- **Your assignment**: In the entries below, find the lines with the word "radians" and copy them.

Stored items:
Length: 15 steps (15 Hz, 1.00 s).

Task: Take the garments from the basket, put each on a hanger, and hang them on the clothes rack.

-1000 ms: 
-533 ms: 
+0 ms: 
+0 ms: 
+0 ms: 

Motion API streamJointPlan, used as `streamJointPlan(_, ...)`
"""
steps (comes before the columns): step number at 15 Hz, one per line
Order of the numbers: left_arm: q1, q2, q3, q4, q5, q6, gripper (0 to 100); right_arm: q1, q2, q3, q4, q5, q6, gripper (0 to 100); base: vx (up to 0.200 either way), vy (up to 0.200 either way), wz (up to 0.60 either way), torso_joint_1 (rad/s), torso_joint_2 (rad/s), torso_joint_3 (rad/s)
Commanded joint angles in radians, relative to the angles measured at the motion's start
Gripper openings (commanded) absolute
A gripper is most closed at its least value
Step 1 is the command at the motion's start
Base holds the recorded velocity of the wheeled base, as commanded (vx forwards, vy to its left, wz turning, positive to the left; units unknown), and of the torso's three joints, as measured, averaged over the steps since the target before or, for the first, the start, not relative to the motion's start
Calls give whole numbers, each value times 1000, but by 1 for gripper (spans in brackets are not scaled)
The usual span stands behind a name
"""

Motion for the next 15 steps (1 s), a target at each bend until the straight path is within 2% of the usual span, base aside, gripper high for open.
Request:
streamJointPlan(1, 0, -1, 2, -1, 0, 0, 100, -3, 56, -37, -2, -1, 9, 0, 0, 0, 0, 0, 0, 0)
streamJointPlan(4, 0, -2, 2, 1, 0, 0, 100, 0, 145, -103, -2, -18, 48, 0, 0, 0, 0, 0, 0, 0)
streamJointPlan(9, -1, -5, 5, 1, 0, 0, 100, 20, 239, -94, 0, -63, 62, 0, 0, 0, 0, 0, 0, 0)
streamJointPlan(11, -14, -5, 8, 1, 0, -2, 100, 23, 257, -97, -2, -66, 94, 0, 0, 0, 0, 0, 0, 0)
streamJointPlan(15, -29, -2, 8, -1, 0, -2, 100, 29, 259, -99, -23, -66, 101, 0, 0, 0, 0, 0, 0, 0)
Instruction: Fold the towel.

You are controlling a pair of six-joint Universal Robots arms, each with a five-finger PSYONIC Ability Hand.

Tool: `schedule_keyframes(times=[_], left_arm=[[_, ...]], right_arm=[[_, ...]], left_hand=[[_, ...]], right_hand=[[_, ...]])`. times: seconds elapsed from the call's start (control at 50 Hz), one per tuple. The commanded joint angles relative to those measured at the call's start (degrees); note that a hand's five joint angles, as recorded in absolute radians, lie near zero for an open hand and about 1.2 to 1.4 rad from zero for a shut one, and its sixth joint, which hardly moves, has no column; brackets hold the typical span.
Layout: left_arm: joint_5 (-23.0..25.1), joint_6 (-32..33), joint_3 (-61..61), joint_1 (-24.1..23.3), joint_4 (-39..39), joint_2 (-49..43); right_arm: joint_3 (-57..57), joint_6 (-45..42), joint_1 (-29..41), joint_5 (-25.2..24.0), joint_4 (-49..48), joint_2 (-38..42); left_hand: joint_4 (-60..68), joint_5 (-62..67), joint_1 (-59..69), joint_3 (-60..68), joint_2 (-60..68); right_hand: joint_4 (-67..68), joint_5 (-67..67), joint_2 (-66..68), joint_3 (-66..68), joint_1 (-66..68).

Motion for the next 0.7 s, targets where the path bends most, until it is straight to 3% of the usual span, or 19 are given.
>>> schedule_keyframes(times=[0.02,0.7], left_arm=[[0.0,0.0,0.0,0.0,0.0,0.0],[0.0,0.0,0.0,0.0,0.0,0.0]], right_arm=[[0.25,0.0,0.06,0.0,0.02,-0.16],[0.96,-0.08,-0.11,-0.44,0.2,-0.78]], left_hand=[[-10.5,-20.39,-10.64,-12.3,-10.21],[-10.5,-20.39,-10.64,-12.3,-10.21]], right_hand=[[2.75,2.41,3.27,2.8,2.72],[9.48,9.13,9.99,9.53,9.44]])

- **Solution below**:
Commanded joint angles in radians, relative to the angles measured at the motion's start
Tool: `schedule_keyframes(times=[_], left_arm=[[_, ...]], right_arm=[[_, ...]], left_hand=[[_, ...]], right_hand=[[_, ...]])`. times: seconds elapsed from the call's start (control at 50 Hz), one per tuple. The commanded joint angles relative to those measured at the call's start (degrees); note that a hand's five joint angles, as recorded in absolute radians, lie near zero for an open hand and about 1.2 to 1.4 rad from zero for a shut one, and its sixth joint, which hardly moves, has no column; brackets hold the typical span.

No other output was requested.